University of Illinois DLib Test Suite Quarterly Report for October-December 1999

Collection Growth

More than 2200 full-content articles were processed, indexed, and added to the testbed. This represents an approximately 6 % growth in testbed size during the 4th quarter. Because of changes to their DTD and document processing flow, no new articles have been received from the American Society of Civil Engineer’s (ASCE) since 1998. However, this quarter we began to receive some samples of their new document structure. Once we have updated our processing flow to accommodate these, we anticipate adding the entire year’s backlog of ASCE materials to the testbed, hopefully, in early 2000. This should add considerably to the testbed.

Mathematics Rendering

We have continued to make incremental improvements to the mathematics rendering for Microsoft Internet Explorer version 5 (IE5), using server and client-side scripting and cascading style sheets (CSS). We have also nearly completed the conversion of all the publishers’ marked up mathematics to JPEG images for rendering in older, less capable browsers. This should be completed in the 1st quarter of 2000 at which time we will move it into our production system and phase out support for native SGML rendering using the SoftQuad Panorama browser plugin.

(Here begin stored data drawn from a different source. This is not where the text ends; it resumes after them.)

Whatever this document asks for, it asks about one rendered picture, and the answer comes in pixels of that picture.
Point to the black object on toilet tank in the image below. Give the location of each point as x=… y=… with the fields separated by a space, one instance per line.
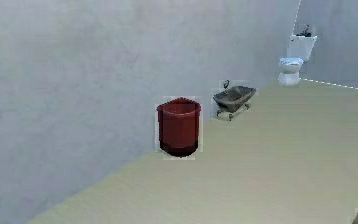
x=305 y=32

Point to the grey clawfoot bathtub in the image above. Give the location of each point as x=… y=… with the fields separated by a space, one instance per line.
x=233 y=97

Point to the red waste bin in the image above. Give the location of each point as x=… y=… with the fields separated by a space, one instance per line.
x=179 y=128

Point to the white toilet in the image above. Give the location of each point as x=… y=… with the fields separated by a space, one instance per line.
x=295 y=60

We plan to continue work on improvements to the math rendering; however, we continue to investigate MathML as the eventual best solution to rendering math, and in 2000 plan to pursue conversion of the marked up math in our current collection to MathML.

Metadata Enhancements

We have completed the redesign of our metadata schema, and we have begun testing new scripts to convert our old schema to the new schema. These scripts should be tested and working for our entire collection early in 2000 at which time we will switch entirely to the new schema for all of our document processing, searching, and extended citation display.

We also assisted in the development of an XML DTD to be used by the all the DLib projects for documenting their various metadata formats according to the ISO 11179-3 standard. We have documented our metadata using this DTD, and we have also developed an XSL stylesheet for the display of these files.

XSLT

We are investigating the incorporation of the Extensible Stylesheet Language Transformations (XSLT) into more of our processing steps. Since XSLT is a W3C standard, this should increase the portability of our solutions.

We are currently utilizing XSLT for the rendering of extended citations from the metadata files for all of our publishing partners.

We will also be making extensive use of XSLT and the XML Document Object Model (DOM) during our new metadata generation process.

In addition we are exploring the use of the DOM and XSLT for our dynamic processing that converts the raw article XML files into renderable form.

Presentations, Visitors, and Outside Researchers

Visitors

NTT Learning Systems Corporation from Japan

A group of five managers and staff from their Internet Department visited us for three days for presentations and discussions regarding potential participation in our partners program. NTT Learning Systems Corporation is developing an online technical journal system, similar to our testbed, for the government of Japan.

ASM International

We are in negotiations with ASM International, a professional society for materials engineers, to add them to our partnership program and possibly include some of their Metals Handbook material in the testbed.